在一些實施例中,細胞係由外周血獲得或製備。在一些實施例中,細胞係由外周血單核細胞(PBMC)獲得或製備。在一些實施例中,細胞係由骨髓獲得或製備。在一些實施例中,細胞係由臍帶血獲得或製備。在一些實施例中,細胞為人類細胞。在一些實施例中,使用選自由以下組成之群的方法藉由核酸載體轉染或轉導細胞:電穿孔、聲致穿孔、基因槍法(例如基因槍(Gene Gun))、脂質轉染、聚合物轉染、奈米粒子、病毒轉染(例如反轉錄病毒、慢病毒、AAV)或聚合複合體。
在一些實施例中,在其細胞表面膜處表現本揭示案之CD19特異性CAR的經工程改造之免疫細胞包含大於10%、20%、30%、40%、50%或60%、70%、80%、90%或100%之百分比之幹細胞記憶及中心記憶細胞。

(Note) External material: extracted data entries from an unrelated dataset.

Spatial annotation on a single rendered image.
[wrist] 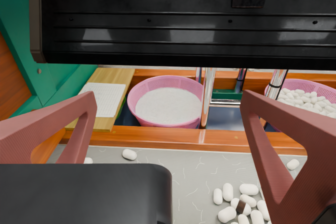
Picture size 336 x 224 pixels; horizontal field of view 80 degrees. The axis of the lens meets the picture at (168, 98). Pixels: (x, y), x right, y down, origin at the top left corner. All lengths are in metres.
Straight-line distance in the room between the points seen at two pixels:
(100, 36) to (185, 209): 0.35
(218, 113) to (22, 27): 0.61
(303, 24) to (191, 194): 0.36
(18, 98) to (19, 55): 0.09
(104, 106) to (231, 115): 0.43
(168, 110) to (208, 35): 0.44
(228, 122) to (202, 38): 0.52
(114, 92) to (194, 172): 0.36
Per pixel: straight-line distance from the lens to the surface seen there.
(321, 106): 0.83
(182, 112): 0.64
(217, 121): 0.71
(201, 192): 0.47
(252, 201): 0.47
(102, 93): 0.68
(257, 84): 0.83
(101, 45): 0.24
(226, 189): 0.46
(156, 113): 0.64
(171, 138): 0.52
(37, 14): 0.28
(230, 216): 0.44
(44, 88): 0.59
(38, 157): 0.49
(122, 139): 0.53
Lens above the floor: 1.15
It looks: 36 degrees down
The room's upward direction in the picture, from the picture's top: straight up
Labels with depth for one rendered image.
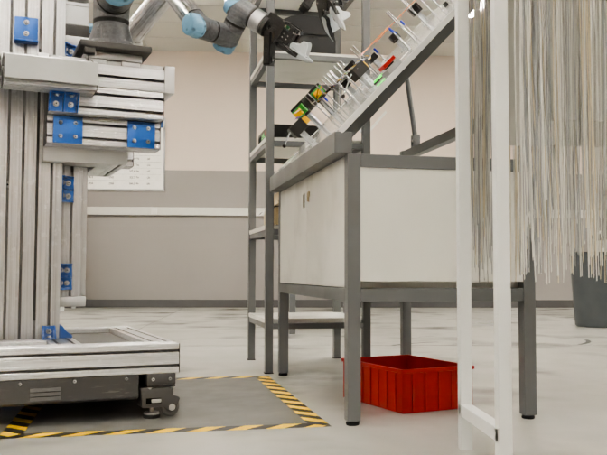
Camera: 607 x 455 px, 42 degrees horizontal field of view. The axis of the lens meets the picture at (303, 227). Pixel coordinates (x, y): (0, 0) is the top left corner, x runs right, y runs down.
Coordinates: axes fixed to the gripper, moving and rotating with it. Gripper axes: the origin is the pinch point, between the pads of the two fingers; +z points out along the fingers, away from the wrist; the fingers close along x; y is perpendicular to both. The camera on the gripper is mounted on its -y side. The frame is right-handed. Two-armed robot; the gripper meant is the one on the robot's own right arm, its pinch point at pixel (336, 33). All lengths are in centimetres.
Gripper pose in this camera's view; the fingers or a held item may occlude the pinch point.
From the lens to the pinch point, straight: 276.1
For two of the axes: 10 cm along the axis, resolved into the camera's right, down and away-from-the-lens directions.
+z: 3.9, 9.2, -0.7
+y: 8.5, -3.3, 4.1
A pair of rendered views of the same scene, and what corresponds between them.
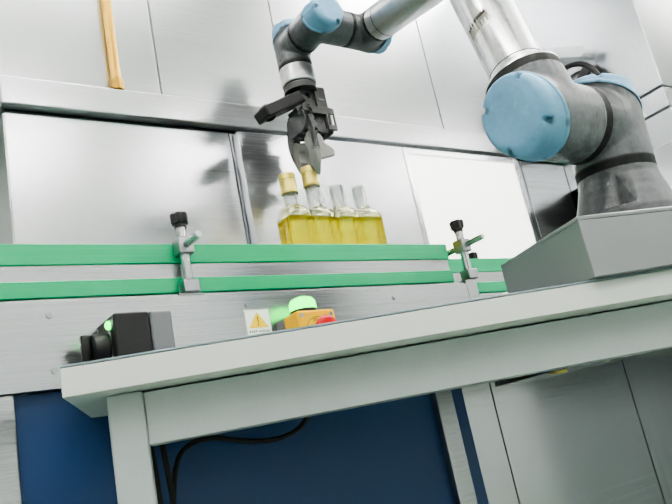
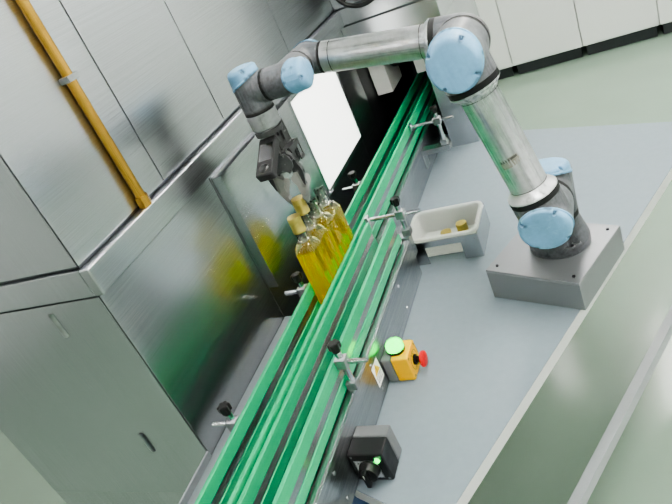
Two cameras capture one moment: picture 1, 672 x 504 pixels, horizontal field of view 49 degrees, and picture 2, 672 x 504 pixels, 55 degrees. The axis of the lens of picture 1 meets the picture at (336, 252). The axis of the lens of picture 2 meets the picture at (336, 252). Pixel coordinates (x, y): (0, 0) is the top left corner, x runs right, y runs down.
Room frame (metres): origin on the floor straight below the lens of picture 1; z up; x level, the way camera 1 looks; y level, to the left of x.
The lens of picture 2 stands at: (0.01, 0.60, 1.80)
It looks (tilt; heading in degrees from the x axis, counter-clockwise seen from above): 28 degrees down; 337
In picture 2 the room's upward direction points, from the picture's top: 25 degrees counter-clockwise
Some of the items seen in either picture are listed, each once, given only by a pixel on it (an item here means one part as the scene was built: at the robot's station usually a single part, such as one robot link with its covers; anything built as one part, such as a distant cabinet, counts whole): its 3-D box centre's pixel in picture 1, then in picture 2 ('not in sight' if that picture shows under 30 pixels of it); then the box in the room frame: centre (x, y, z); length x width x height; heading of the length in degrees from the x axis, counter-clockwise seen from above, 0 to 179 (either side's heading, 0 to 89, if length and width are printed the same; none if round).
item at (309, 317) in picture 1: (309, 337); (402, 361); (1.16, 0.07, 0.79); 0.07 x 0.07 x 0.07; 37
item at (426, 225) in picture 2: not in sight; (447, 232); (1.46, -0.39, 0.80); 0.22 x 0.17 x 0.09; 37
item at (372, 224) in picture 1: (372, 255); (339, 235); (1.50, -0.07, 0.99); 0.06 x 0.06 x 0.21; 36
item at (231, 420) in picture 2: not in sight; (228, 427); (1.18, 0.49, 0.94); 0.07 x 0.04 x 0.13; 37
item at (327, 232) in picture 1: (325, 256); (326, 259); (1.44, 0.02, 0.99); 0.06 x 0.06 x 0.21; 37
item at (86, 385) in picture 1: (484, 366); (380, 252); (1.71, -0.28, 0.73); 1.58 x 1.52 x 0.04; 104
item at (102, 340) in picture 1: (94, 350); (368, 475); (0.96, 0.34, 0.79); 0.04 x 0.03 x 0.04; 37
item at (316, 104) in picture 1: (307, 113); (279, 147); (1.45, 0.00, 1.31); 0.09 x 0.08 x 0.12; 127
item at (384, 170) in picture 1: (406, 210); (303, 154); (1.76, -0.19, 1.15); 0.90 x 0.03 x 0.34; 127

在一些實施例中、在其細胞表面膜處表現之本揭示案之CD19特異性CAR的經工程改造之免疫細胞包含約10%至約100%、約10%至約90%、約10%至約80%、約10%至約70%、約10%至約60%、約10%至約50%、約10%至約40%、約10%至約30%、約10%至約20%、約15%至約100%、約15%至約90%、約15%至約80%、約15%至約70%、約15%至約60%、約15%至約50%、約15%至約40%、約15%至約30%、約20%至約100%、約20%至約90%、約20%至約80%、約20%至約70%、約20%至約60%、約20%至約50%、約20%至約40%、約20%至約30%、約30%至約100%、約30%至約90%、約30%至約80%、約30%至約70%、約30%至約60%、約30%至約50%、約30%至約40%、約40%至約100%、約40%至約90%、約40%至約80%、約40%至約70%、約40%至約60%、約40%至約50%、約50%至約100%、約50%至約90%、約50%至約80%、約50%至約70%、約50%至約60%、約60%至約100%、約60%至約90%、約60%至約80%、約60%至約70%、約70%至約90%、約70%至約80%、約80%至約100%、約80%至約90%、約90%至約100百分比、約25%至約50%、約75%至約100%或約50%至約75%之百分比之幹細胞記憶及中心記憶細胞。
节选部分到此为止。